WHAT IS NEEDED: Report every line below that has the string "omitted" in it.

Source records:
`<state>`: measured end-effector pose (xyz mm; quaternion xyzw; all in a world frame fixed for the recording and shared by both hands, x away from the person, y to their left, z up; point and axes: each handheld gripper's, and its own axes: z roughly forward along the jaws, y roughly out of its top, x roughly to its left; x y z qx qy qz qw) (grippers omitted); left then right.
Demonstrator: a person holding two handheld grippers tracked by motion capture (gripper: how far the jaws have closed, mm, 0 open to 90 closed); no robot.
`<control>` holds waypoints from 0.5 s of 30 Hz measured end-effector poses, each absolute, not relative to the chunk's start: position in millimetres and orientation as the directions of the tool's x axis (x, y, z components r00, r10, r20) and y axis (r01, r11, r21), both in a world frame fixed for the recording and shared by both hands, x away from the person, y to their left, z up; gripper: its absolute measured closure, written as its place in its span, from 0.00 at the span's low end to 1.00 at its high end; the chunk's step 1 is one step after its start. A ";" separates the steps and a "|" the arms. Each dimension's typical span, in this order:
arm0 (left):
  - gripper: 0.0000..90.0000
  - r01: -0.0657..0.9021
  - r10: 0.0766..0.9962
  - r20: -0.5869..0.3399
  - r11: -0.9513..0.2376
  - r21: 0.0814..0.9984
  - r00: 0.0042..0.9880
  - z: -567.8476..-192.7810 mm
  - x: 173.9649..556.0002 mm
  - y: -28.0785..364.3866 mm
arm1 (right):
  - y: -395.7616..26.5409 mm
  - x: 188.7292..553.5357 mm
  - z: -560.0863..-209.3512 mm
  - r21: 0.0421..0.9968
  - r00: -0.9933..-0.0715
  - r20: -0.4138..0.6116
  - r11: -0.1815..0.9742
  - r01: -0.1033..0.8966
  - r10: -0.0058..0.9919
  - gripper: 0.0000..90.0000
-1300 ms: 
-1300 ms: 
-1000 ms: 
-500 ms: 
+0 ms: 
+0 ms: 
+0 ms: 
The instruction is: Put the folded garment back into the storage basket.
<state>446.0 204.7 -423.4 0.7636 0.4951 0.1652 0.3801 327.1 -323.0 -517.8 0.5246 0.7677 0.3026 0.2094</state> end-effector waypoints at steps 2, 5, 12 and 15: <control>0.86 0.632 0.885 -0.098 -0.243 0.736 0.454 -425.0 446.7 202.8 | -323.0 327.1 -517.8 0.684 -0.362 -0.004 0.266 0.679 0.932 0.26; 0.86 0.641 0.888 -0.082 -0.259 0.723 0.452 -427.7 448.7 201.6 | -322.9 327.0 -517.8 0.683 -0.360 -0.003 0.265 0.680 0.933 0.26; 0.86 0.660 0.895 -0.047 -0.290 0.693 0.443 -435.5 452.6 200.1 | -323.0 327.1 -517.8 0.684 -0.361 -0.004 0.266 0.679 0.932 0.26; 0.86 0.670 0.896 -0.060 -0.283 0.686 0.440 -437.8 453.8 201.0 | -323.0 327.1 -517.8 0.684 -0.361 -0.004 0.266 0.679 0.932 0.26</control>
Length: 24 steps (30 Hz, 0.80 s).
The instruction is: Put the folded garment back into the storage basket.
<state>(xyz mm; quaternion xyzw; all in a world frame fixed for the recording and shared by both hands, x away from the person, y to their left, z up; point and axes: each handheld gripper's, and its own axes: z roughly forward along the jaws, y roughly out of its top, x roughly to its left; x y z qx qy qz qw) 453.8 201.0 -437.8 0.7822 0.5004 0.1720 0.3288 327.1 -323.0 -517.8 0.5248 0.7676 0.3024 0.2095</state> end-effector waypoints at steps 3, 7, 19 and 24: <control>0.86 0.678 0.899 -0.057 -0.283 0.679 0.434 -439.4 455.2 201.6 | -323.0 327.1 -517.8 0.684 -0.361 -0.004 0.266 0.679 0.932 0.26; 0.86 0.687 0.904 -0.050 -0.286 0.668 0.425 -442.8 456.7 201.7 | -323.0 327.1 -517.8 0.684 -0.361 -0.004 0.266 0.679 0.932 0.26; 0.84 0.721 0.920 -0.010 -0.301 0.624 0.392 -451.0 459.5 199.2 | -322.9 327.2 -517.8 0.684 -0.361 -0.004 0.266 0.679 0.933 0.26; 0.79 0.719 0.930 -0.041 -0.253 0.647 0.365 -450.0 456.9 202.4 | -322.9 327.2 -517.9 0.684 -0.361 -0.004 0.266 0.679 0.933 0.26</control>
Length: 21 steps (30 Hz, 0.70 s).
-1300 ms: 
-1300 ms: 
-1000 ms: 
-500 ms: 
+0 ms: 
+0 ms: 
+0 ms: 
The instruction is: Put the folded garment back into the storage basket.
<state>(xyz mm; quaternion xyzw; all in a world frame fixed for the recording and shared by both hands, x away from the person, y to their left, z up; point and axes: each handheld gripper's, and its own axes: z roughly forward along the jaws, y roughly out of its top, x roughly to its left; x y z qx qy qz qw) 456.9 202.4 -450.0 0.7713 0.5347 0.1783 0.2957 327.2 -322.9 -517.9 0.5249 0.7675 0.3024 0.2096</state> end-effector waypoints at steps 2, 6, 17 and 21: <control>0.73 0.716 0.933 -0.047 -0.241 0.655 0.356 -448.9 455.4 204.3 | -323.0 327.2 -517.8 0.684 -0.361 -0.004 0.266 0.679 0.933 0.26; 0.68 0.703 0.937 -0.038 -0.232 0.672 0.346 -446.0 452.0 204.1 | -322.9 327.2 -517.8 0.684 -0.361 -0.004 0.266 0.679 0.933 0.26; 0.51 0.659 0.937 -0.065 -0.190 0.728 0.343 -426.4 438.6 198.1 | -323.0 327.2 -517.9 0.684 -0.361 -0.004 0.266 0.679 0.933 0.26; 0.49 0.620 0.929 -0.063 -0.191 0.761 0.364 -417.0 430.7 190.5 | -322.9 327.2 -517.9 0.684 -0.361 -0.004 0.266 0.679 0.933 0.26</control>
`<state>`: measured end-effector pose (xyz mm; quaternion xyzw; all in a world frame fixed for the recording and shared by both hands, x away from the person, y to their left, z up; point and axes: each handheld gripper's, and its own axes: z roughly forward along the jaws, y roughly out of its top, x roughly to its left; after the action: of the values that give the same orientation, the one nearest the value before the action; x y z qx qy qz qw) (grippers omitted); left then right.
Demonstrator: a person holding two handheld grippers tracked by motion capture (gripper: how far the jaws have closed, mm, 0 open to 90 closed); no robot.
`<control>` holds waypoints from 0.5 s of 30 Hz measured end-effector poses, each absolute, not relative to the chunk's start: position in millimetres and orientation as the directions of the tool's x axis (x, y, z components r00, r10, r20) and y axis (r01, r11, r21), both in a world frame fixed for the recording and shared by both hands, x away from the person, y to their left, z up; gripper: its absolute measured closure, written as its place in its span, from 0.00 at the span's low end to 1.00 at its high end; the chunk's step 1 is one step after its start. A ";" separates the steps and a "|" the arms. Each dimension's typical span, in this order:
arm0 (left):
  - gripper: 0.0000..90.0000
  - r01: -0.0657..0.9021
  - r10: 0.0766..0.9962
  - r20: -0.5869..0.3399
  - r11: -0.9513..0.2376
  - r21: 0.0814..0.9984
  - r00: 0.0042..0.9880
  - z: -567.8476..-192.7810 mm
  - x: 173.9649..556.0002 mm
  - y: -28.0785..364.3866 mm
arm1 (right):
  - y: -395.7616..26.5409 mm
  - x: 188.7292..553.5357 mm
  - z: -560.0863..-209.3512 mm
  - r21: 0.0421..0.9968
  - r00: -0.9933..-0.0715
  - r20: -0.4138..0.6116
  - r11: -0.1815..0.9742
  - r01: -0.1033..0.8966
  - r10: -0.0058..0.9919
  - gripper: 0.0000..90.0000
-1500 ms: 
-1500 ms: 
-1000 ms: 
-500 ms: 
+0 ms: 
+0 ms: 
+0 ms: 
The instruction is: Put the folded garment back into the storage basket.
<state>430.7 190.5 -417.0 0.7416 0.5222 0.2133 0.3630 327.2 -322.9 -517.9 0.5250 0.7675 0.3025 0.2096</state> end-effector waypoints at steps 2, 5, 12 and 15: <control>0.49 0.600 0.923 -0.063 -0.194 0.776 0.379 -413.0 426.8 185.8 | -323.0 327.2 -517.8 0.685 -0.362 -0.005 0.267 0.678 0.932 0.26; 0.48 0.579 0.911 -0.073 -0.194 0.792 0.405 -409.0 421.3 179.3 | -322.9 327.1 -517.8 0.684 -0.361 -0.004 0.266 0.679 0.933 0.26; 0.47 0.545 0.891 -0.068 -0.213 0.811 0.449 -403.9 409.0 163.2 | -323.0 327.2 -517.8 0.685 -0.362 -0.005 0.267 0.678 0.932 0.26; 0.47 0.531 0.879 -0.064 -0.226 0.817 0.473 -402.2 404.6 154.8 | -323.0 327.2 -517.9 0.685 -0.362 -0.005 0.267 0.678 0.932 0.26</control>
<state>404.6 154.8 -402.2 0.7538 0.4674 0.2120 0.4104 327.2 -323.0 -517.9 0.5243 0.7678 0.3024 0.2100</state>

EXERCISE OUTPUT:
`<state>`: measured end-effector pose (xyz mm; quaternion xyzw; all in a world frame fixed for the recording and shared by both hands, x away from the person, y to their left, z up; point and axes: each handheld gripper's, and its own axes: z roughly forward along the jaws, y roughly out of its top, x roughly to its left; x y z qx qy qz qw) (grippers omitted); left then right.
`<state>`: measured end-effector pose (xyz mm; quaternion xyzw; all in a world frame fixed for the recording and shared by both hands, x away from the person, y to their left, z up; point and axes: each handheld gripper's, and its own axes: z roughly forward along the jaws, y roughly out of its top, x roughly to its left; after the action: of the values that give the same orientation, the one nearest the value before the action; x y z qx qy qz qw) (grippers omitted); left then right.

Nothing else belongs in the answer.